PHIL 390: Indigenous Philosophy
This course will present some of the central themes in Indigenous Philosophy, with a primary focus on Native American thought. Topics will include Indigenous perspectives on identity, knowledge, reality and humans' place within it, ethics, justice, and our obligations to the natural world. Readings will include both historical and contemporary perspectives.
PHIL 397: HONKOL: Advanced Research Methods
The student will also participate in a senior thesis project research seminar colloquium, PHIL 397 (Advanced Research Methods Honors Colloquium or "HONKOL", for short). It is led by the honors convener and divided in two parts. Part 1 consists in one quarter (the Fall quarter of their sequence) of meeting once a week for 2 hours to discuss the research project in a collaborative research-group environment with all other advanced research students in the Honors program and other independent study research projects as well as the Honors Convener. Part 2 takes place in the Spring quarter of the 4th year in three 2h (minimum) sessions to prepare and organize the presentation of the research results at PHILfest.
PHIL 401: Proseminar
PHIL 410-1: Iris Murdoch's Ethical Theory
Iris Murdoch believes that we are naturally solipsists, and argues that the views that dominated philosophy of mind, metaphysics, and ethics in her day tended to encourage us in this solipsism. She thinks that we need a richer set of ethical concepts than these views afford us if we are to see clearly, think well, and live freely. Such concepts come embedded in the stories that we tell and accept about what is most fundamentally going on in the world. Murdoch's tells a story on which the world is filled with real, individual people, each with a value beyond price. We learn their value through love, which also provides our only means of escape from solipsism.
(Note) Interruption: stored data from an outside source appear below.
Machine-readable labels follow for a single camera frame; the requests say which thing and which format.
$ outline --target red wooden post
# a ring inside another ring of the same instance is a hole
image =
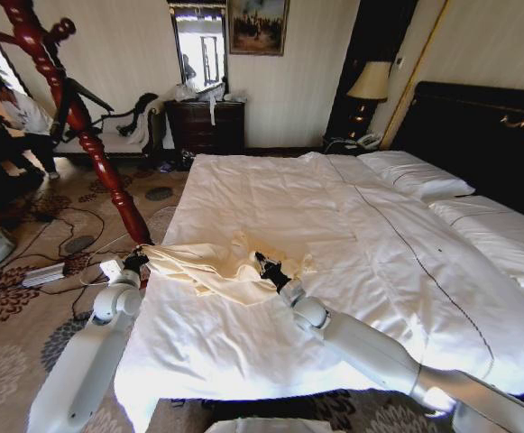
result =
[[[59,106],[65,69],[57,57],[57,45],[75,32],[75,25],[63,18],[47,32],[33,11],[32,0],[0,0],[0,5],[13,25],[15,44],[32,57],[35,68],[51,87],[55,105]],[[68,123],[75,131],[83,131],[91,123],[89,112],[80,97],[69,106]],[[107,159],[101,140],[93,132],[85,131],[79,134],[79,143],[93,161],[97,176],[109,189],[111,201],[117,207],[129,235],[138,244],[150,244],[152,240],[147,225],[132,197],[125,191],[119,174]]]

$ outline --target cream cloth
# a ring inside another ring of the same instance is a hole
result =
[[[296,261],[244,232],[234,233],[228,246],[145,245],[142,251],[153,272],[192,283],[198,296],[215,293],[243,305],[264,302],[276,294],[276,287],[260,277],[256,252],[281,262],[281,271],[290,278],[313,271],[309,254]]]

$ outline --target robotic arm
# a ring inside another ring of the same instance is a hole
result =
[[[97,411],[127,343],[142,302],[134,253],[121,275],[99,292],[85,327],[68,342],[31,406],[28,433],[78,433]]]
[[[309,297],[281,264],[257,253],[262,278],[271,280],[299,327],[321,340],[380,386],[404,392],[423,406],[454,411],[455,431],[524,433],[524,403],[469,374],[442,371],[414,360],[397,341]],[[70,340],[31,407],[29,433],[77,433],[106,393],[141,304],[140,266],[134,253],[121,275],[102,290],[85,328]]]
[[[430,409],[454,411],[455,431],[524,432],[524,403],[469,374],[426,367],[393,338],[308,297],[280,263],[256,254],[299,327],[320,339],[353,368],[382,387],[408,394]]]

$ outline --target black headboard
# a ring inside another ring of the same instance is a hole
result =
[[[524,90],[422,81],[391,149],[441,167],[476,194],[524,214],[523,121]]]

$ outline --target lampshade
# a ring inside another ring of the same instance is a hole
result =
[[[347,95],[360,99],[386,99],[390,66],[388,61],[368,61]]]

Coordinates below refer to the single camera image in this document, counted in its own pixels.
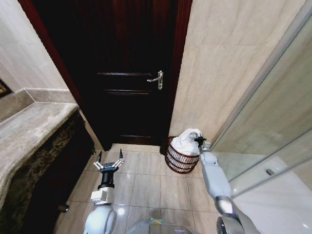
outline dark marble cabinet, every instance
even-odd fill
[[[16,171],[0,212],[1,233],[52,233],[93,142],[76,110]]]

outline shower enclosure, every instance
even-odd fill
[[[311,12],[308,0],[212,146],[263,234],[312,233]]]

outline floor tile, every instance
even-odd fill
[[[77,193],[76,191],[77,191],[77,189],[79,189],[79,185],[80,185],[80,183],[82,181],[82,178],[83,178],[84,174],[85,174],[85,171],[82,171],[82,173],[81,173],[81,175],[80,175],[76,185],[74,186],[74,189],[72,190],[72,192],[71,192],[71,194],[70,194],[70,196],[68,198],[69,201],[73,200],[73,196]]]
[[[130,229],[137,222],[148,219],[148,218],[158,218],[158,219],[161,218],[160,209],[130,206],[127,230]]]
[[[162,176],[179,176],[179,177],[185,177],[185,174],[180,174],[177,172],[174,172],[173,170],[168,167],[165,161],[165,156],[162,156],[160,158],[160,174]]]
[[[164,222],[194,228],[192,211],[161,209],[161,218]]]
[[[113,144],[111,150],[144,152],[144,153],[159,153],[160,147],[155,145],[131,145],[131,144]]]
[[[201,170],[201,164],[198,162],[195,168],[190,172],[185,174],[186,177],[203,178],[203,172]]]
[[[101,182],[102,174],[93,171],[84,171],[84,175],[79,179],[76,187],[72,192],[70,201],[92,202],[91,193],[98,189]]]
[[[112,207],[117,214],[113,234],[125,234],[129,215],[129,206],[112,205]]]
[[[122,155],[125,159],[123,165],[119,168],[117,173],[135,173],[137,166],[137,152],[128,152],[122,151]],[[106,151],[105,159],[102,161],[102,164],[109,162],[116,162],[119,159],[119,151]]]
[[[186,178],[189,186],[191,207],[193,211],[218,211],[215,208],[213,198],[207,193],[204,179],[201,178]]]
[[[193,211],[195,229],[201,234],[216,234],[216,221],[220,214]]]
[[[84,225],[89,213],[94,210],[93,203],[86,202],[69,202],[68,212],[62,214],[59,218],[56,234],[77,234],[83,233]]]
[[[87,170],[87,171],[97,171],[97,168],[95,167],[95,165],[93,163],[97,160],[99,152],[100,152],[99,150],[96,150],[95,155],[91,155],[90,156],[90,159],[89,159],[87,165],[84,168],[85,170]],[[103,151],[102,152],[102,158],[105,158],[105,154],[106,153]]]
[[[161,176],[161,207],[191,210],[187,181],[184,177]]]
[[[131,205],[160,208],[160,176],[136,175]]]
[[[124,173],[114,174],[115,204],[130,205],[134,179],[135,179],[134,174],[124,174]]]
[[[161,154],[138,153],[136,174],[160,175]]]

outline wall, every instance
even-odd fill
[[[0,78],[13,90],[68,89],[17,0],[0,1]]]
[[[170,135],[212,140],[304,0],[194,0]]]
[[[312,126],[312,17],[214,150],[270,154]]]

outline glass panel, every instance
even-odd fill
[[[312,127],[310,18],[213,148],[229,180]],[[300,160],[296,155],[290,161]]]
[[[252,167],[247,172],[233,179],[230,184],[233,195],[238,195],[245,189],[270,178],[267,170],[277,174],[298,162],[312,156],[312,131],[304,134],[299,139],[282,148],[263,162]]]
[[[234,199],[262,234],[312,233],[312,160]]]

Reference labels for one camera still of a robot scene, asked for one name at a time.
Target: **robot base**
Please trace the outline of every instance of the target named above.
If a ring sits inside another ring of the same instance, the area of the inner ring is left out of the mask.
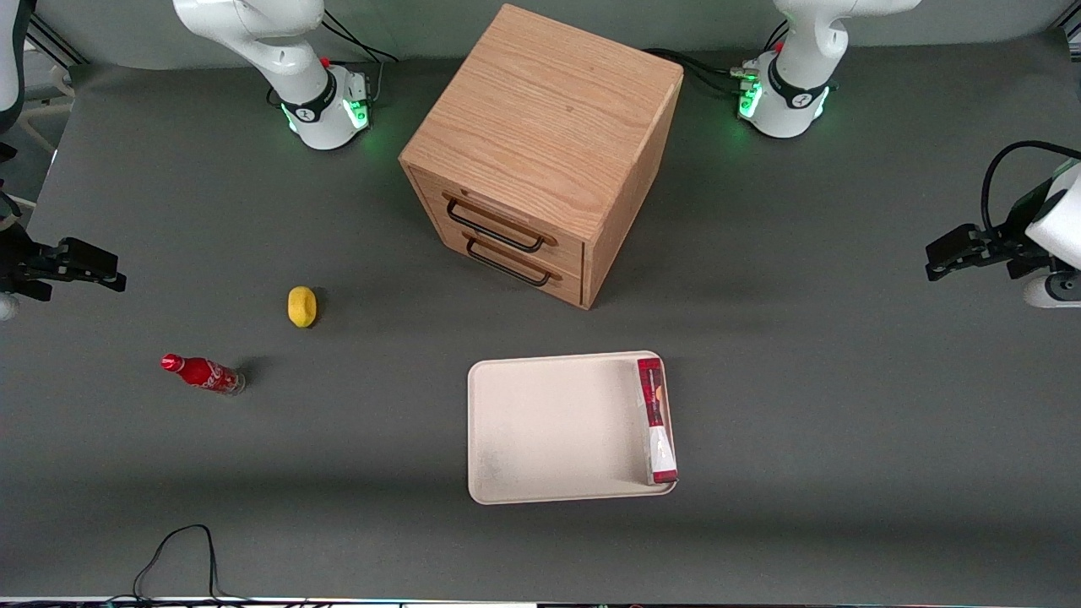
[[[304,122],[282,106],[289,128],[299,135],[310,148],[332,150],[348,144],[371,122],[368,101],[368,81],[363,74],[353,74],[342,66],[331,66],[328,71],[336,81],[335,98],[323,110],[319,120]]]
[[[743,67],[764,75],[776,56],[776,52],[768,51],[744,62]],[[773,88],[770,79],[760,76],[739,97],[737,116],[771,137],[795,137],[806,131],[811,123],[822,116],[823,103],[828,95],[827,88],[818,98],[810,100],[805,107],[793,109],[788,107],[788,102]]]
[[[1032,279],[1025,286],[1025,302],[1037,308],[1081,308],[1081,273]]]

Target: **white tray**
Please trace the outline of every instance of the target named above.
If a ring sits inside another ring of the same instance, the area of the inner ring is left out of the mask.
[[[640,405],[637,361],[651,357],[657,355],[638,351],[473,366],[469,370],[473,500],[505,504],[670,492],[675,483],[648,483],[649,423]],[[671,441],[667,386],[664,395],[662,415]]]

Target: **green led light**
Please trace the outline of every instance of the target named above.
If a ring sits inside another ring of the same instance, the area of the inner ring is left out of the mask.
[[[281,104],[281,113],[285,115],[285,120],[289,121],[289,130],[296,133],[296,124],[293,124],[293,117],[289,115],[289,110],[285,109],[285,104]]]
[[[749,91],[744,93],[744,98],[739,103],[739,114],[744,118],[750,118],[755,116],[755,110],[758,109],[758,101],[762,98],[762,84],[756,82]]]
[[[358,130],[368,127],[368,104],[364,102],[353,102],[350,100],[342,100],[342,107],[345,108],[347,115],[349,115],[349,120],[352,121],[352,125]]]
[[[818,109],[814,110],[815,118],[822,116],[822,109],[826,107],[826,97],[828,96],[829,96],[829,87],[826,87],[826,90],[822,92],[822,101],[818,102]]]

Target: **black cable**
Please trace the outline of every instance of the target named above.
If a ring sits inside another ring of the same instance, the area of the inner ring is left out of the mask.
[[[722,87],[706,77],[706,74],[712,76],[728,77],[729,70],[726,69],[713,67],[694,57],[668,49],[654,48],[654,49],[643,49],[642,51],[651,55],[656,55],[660,58],[680,64],[681,66],[683,66],[683,69],[685,69],[688,72],[691,74],[691,76],[694,76],[695,78],[697,78],[698,80],[700,80],[703,83],[705,83],[707,87],[709,87],[715,91],[720,91],[722,93],[732,93],[735,91],[734,88]]]
[[[142,603],[148,599],[147,596],[141,593],[143,586],[143,577],[145,577],[147,572],[154,569],[155,564],[158,563],[158,558],[161,557],[161,552],[162,550],[165,548],[165,545],[169,543],[170,539],[172,539],[173,537],[185,530],[191,530],[193,528],[198,528],[202,530],[204,534],[206,534],[206,547],[210,550],[210,577],[208,579],[206,590],[210,593],[211,598],[221,604],[226,600],[223,600],[219,596],[241,597],[239,595],[232,595],[230,593],[226,593],[224,590],[222,590],[222,585],[218,582],[217,578],[217,554],[214,552],[214,537],[211,536],[210,528],[208,528],[203,524],[191,524],[190,526],[184,526],[183,528],[177,528],[172,532],[165,534],[165,538],[161,539],[161,542],[158,543],[158,548],[157,551],[154,552],[154,557],[150,558],[150,561],[148,561],[147,565],[144,566],[142,570],[139,570],[138,574],[135,574],[135,579],[132,580],[131,595],[135,598],[136,602]]]
[[[788,36],[789,31],[791,31],[791,28],[786,27],[784,31],[778,34],[776,38],[770,41],[769,45],[766,47],[766,50],[769,51],[770,49],[776,47],[778,42],[780,42],[782,40],[785,39],[786,36]]]
[[[369,94],[368,97],[372,100],[372,103],[379,101],[379,93],[383,92],[383,68],[387,66],[387,62],[379,62],[379,74],[375,77],[375,94]]]
[[[364,51],[365,51],[365,52],[366,52],[366,53],[368,53],[369,55],[371,55],[371,57],[372,57],[372,61],[374,61],[374,62],[378,62],[378,61],[379,61],[379,57],[375,56],[375,53],[373,53],[373,52],[371,51],[371,49],[365,49],[365,48],[364,48],[364,45],[363,45],[362,43],[358,42],[357,40],[353,40],[352,38],[350,38],[350,37],[346,36],[345,34],[342,34],[341,31],[338,31],[338,30],[334,29],[334,28],[333,28],[333,27],[331,27],[331,26],[330,26],[330,25],[329,25],[329,24],[328,24],[326,22],[323,22],[323,27],[325,27],[326,29],[329,29],[329,30],[331,31],[331,34],[333,34],[334,36],[337,36],[338,38],[342,38],[342,39],[343,39],[343,40],[345,40],[346,42],[349,42],[349,43],[351,43],[351,44],[357,44],[357,45],[358,45],[358,47],[360,47],[361,49],[364,49]]]
[[[347,28],[346,26],[342,25],[342,22],[337,21],[337,17],[335,17],[334,15],[332,15],[330,11],[323,11],[323,13],[332,22],[334,22],[334,25],[341,27],[342,31],[344,31],[345,34],[343,35],[341,31],[337,31],[336,29],[334,29],[333,27],[331,27],[330,25],[328,25],[325,22],[323,22],[323,26],[325,26],[326,29],[333,31],[334,34],[341,36],[342,38],[348,40],[349,42],[352,42],[353,44],[356,44],[356,45],[360,47],[361,49],[368,51],[368,54],[372,55],[372,58],[374,58],[376,62],[379,61],[379,60],[375,57],[375,53],[378,53],[378,54],[381,54],[381,55],[383,55],[383,56],[385,56],[385,57],[387,57],[387,58],[389,58],[389,60],[391,60],[393,62],[399,61],[398,57],[396,57],[395,55],[391,55],[390,53],[388,53],[386,51],[381,51],[379,49],[376,49],[375,47],[370,47],[368,44],[364,44],[363,42],[361,42],[360,40],[358,40],[357,37],[353,36],[351,31],[349,31],[349,28]]]
[[[780,32],[780,36],[777,35],[777,32],[780,31],[780,28],[785,27],[786,25],[788,25],[788,19],[783,19],[780,22],[780,24],[777,25],[777,27],[773,28],[773,34],[771,34],[770,37],[765,39],[765,47],[762,47],[762,52],[763,53],[766,52],[766,51],[769,51],[770,47],[773,47],[776,43],[773,40],[774,38],[776,38],[777,40],[780,40],[780,36],[784,36],[785,34],[787,34],[787,30],[786,30],[784,32]]]
[[[1081,151],[1073,148],[1067,148],[1065,146],[1059,146],[1057,144],[1050,144],[1047,142],[1041,142],[1038,140],[1026,140],[1024,142],[1014,142],[1009,146],[1002,148],[999,154],[995,155],[995,159],[987,167],[987,173],[984,174],[984,186],[979,193],[979,215],[984,221],[984,232],[987,233],[988,238],[990,238],[996,244],[998,244],[1003,251],[1005,251],[1011,257],[1019,262],[1025,260],[1014,251],[1012,248],[1006,248],[1005,242],[999,235],[999,232],[991,225],[991,212],[990,212],[990,198],[991,198],[991,180],[995,179],[995,171],[999,168],[1010,153],[1020,149],[1020,148],[1039,148],[1041,150],[1053,151],[1060,154],[1063,156],[1075,158],[1081,160]]]
[[[138,597],[135,597],[134,595],[129,595],[129,594],[125,593],[123,595],[114,595],[112,597],[110,597],[110,598],[106,599],[105,602],[103,602],[103,604],[112,604],[114,602],[116,602],[117,599],[120,599],[121,597],[131,597],[135,602],[139,602]]]

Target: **drawer handle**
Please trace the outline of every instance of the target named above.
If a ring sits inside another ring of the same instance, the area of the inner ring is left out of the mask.
[[[525,244],[525,243],[518,242],[518,241],[516,241],[513,239],[507,238],[507,237],[501,235],[499,233],[496,233],[496,232],[493,232],[493,230],[491,230],[489,228],[485,228],[484,226],[481,226],[477,222],[472,222],[470,220],[466,220],[465,217],[463,217],[463,216],[454,213],[454,208],[457,207],[457,206],[458,206],[458,201],[456,199],[453,199],[453,198],[451,199],[451,202],[449,202],[446,204],[446,214],[451,216],[451,220],[454,220],[455,222],[457,222],[458,224],[462,224],[463,226],[468,226],[468,227],[477,230],[478,233],[480,233],[480,234],[482,234],[482,235],[484,235],[486,237],[491,237],[491,238],[493,238],[493,239],[502,242],[503,244],[506,244],[508,247],[512,247],[512,248],[517,249],[518,251],[524,251],[525,253],[536,253],[537,250],[540,249],[540,246],[544,244],[544,237],[537,237],[537,241],[535,243],[533,243],[533,244]]]
[[[476,251],[472,250],[472,246],[476,244],[476,243],[477,243],[477,239],[469,239],[469,242],[466,244],[466,252],[469,254],[469,257],[472,257],[473,260],[480,262],[481,264],[484,264],[485,266],[491,266],[492,268],[495,268],[496,270],[502,270],[502,272],[504,272],[504,273],[506,273],[506,274],[515,277],[516,279],[518,279],[518,280],[520,280],[522,282],[532,285],[533,287],[544,287],[544,286],[548,285],[548,279],[551,278],[551,273],[545,273],[544,276],[540,277],[539,279],[531,279],[531,278],[526,277],[525,275],[519,273],[518,270],[515,270],[512,268],[508,268],[508,267],[504,266],[503,264],[499,264],[495,260],[491,260],[489,257],[484,257],[480,253],[477,253]]]
We will consider the primary themes of Murdoch's ethical theory and their systematic relationship. We will set her thinking in the context of her own philosophical milieu, considering her relationship to both early analytic and existentialist thought. And we will put her in conversation with later thinkers including Bernard Williams, John Rawls, Thomas Nagel, Christine Korsgaard, and Pamela Hieronymi.
PHIL 410-2: Protest and Resistance
In this seminar we will study theories of protest and resistance in the contemporary literature in social epistemology and social and political philosophy. We will examine protest and resistance as forms of address and action that can take multiple forms (civil & uncivil, discursive & non-discursive, etc.), leading to different kinds of interventions aiming at different kinds of social change. In addition to political resistance, we will also study the kinds of epistemic, affective, and aesthetic resistance needed to fight social exclusions and oppressive ideologies. Readings will include Judith Butler, Robin Celikates, José Medina, Michele Moody-Adams, and Erin Pineda, among others.